## Work to be completed
The required result is an exact copy of the lines beginning at the line that contains "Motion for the" and ending at the last line of the material below.
^^^^^^^^^^^^^^^^
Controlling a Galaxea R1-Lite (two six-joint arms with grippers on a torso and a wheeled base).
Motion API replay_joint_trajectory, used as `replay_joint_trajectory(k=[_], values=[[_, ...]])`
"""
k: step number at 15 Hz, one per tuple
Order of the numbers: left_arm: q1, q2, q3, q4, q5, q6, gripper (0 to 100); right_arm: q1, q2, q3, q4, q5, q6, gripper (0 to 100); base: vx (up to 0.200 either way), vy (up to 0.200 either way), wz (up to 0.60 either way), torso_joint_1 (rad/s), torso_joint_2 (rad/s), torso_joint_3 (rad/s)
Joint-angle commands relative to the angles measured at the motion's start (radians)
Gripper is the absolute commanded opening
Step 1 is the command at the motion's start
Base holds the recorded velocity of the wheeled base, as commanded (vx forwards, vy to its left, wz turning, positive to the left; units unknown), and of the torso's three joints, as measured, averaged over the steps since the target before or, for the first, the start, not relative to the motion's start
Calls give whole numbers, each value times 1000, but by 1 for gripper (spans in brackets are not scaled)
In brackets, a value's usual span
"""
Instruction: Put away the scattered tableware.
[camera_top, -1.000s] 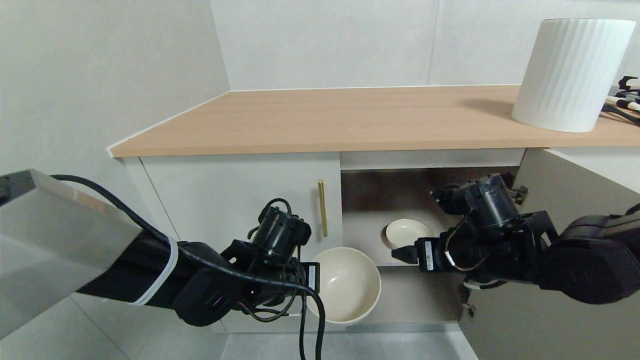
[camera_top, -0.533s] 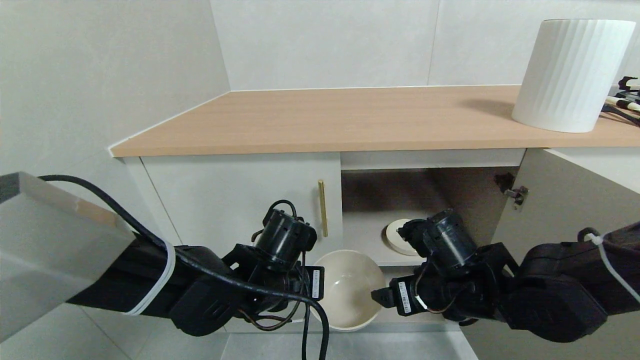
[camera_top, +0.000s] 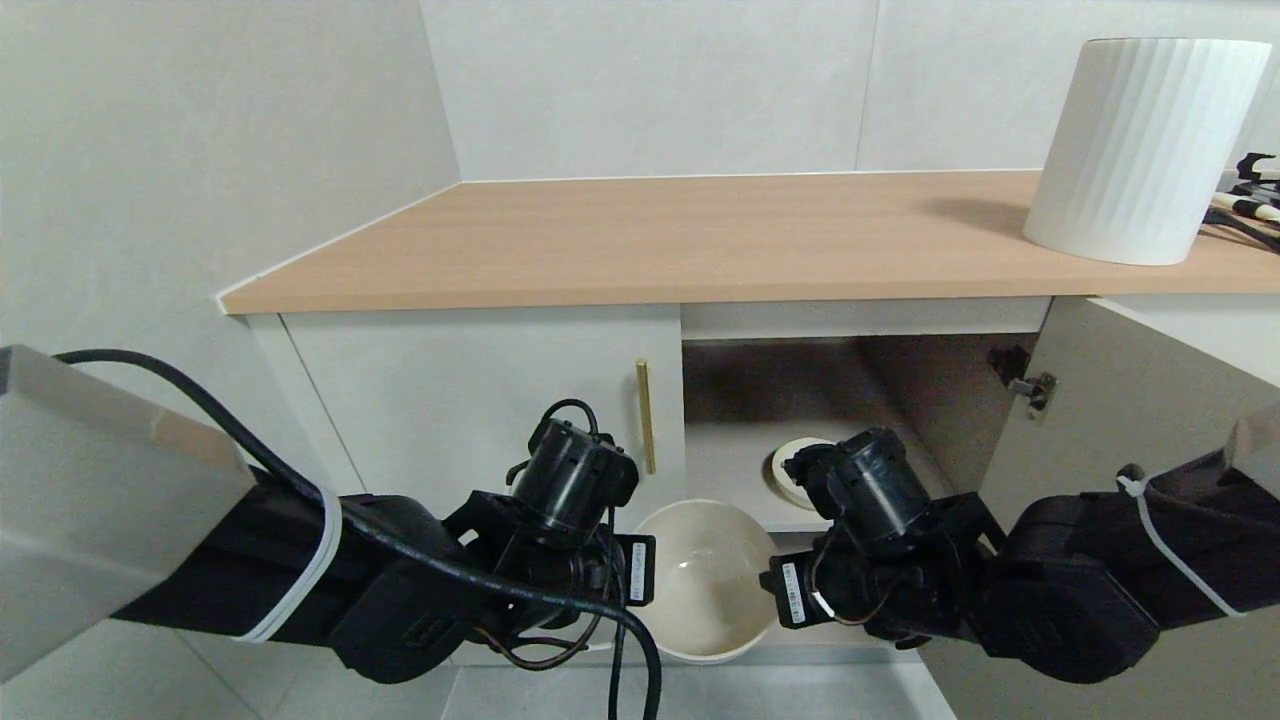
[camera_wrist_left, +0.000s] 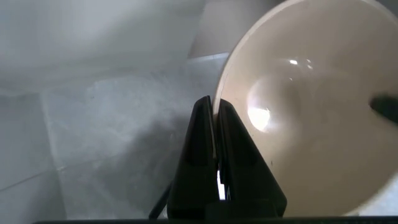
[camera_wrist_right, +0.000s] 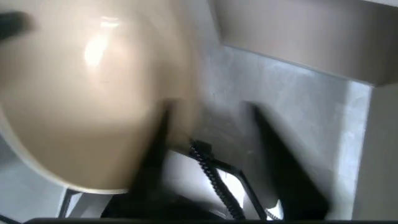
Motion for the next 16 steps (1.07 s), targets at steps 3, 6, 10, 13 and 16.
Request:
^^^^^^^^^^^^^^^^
## Answer box
Motion for the next 16 steps (1.07 s), targets at steps 3, 6, 10, 13 and 16.
Request:

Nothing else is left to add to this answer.